▸ **Exercise description**: Go through the material and pull out every line with the string "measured" in it.

▸ **Supplied material**:
* * * *

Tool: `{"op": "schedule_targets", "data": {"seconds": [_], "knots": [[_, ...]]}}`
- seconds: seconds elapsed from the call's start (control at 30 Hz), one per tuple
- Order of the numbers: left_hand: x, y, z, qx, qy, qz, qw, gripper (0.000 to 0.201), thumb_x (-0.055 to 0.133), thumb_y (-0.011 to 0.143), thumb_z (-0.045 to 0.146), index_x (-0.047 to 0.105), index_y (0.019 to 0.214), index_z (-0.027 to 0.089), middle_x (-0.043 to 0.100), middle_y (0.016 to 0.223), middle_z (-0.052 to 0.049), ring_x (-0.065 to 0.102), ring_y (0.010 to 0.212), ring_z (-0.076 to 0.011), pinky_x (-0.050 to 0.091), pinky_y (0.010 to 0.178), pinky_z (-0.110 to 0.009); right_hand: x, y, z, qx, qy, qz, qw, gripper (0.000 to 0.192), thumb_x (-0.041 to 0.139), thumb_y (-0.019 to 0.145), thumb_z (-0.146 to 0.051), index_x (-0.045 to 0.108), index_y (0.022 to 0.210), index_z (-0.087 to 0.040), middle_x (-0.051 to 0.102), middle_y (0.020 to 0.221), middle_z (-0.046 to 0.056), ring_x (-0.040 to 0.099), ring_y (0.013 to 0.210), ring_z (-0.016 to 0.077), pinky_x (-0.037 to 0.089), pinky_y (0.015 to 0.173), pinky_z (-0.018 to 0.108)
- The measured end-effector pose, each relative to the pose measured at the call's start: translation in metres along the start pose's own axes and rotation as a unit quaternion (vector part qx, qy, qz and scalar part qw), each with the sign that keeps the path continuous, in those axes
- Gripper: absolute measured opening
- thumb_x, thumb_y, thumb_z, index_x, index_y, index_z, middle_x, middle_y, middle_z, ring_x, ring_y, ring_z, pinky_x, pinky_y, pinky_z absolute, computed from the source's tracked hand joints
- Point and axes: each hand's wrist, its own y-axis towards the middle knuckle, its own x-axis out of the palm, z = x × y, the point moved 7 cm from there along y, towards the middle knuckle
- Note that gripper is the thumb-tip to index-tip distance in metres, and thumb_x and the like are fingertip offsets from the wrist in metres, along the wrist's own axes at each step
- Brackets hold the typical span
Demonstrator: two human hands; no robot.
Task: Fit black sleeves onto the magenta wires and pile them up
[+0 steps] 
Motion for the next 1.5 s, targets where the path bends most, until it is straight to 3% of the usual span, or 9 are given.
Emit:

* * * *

▸ **Solution for this exercise**:
- The measured end-effector pose, each relative to the pose measured at the call's start: translation in metres along the start pose's own axes and rotation as a unit quaternion (vector part qx, qy, qz and scalar part qw), each with the sign that keeps the path continuous, in those axes
- Gripper: absolute measured opening

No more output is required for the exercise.